**Directions for this task:** Repeat, exactly as written, the line with "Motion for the" and every line that follows it in the material below, ending with the last.
= Beginning of Section =
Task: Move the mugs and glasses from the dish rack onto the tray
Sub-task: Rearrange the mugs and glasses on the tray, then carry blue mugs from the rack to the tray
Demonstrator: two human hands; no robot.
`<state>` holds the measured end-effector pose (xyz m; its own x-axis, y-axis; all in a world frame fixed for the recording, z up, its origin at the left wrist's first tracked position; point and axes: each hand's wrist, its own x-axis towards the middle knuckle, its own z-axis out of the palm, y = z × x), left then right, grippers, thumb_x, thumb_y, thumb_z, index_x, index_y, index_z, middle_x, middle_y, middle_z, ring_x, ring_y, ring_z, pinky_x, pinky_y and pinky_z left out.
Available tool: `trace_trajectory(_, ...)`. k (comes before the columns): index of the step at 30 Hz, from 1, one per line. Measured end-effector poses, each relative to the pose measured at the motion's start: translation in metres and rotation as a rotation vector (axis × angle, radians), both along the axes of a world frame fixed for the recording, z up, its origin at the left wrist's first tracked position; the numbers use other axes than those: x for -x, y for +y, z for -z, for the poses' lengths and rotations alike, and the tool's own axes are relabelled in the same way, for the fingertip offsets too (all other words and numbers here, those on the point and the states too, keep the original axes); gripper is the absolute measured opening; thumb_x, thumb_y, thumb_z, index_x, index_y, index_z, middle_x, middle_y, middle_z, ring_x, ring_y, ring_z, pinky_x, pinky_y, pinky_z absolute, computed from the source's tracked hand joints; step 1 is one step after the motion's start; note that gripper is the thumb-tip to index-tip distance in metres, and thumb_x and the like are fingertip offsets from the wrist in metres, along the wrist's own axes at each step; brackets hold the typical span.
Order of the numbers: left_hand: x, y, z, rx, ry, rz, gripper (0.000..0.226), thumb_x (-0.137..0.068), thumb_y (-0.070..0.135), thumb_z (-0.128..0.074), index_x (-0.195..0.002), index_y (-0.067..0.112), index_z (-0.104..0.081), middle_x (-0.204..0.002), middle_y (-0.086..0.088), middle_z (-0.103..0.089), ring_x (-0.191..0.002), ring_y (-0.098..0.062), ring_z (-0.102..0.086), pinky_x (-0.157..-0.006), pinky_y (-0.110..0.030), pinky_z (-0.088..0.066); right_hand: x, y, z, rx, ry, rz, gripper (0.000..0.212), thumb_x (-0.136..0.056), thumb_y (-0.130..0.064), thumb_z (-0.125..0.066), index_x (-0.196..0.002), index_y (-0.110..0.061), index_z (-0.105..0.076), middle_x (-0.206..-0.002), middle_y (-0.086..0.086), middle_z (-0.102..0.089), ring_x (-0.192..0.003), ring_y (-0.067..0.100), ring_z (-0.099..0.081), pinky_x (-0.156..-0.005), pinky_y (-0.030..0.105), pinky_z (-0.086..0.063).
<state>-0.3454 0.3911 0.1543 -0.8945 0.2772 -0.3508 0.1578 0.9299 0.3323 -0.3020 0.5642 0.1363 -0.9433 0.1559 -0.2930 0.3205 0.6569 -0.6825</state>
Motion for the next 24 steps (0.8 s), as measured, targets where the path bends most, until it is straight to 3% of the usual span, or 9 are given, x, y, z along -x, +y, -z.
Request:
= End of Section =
**Reply:**
Motion for the next 24 steps (0.8 s), as measured, targets where the path bends most, until it is straight to 3% of the usual span, or 9 are given, x, y, z along -x, +y, -z.
Request:

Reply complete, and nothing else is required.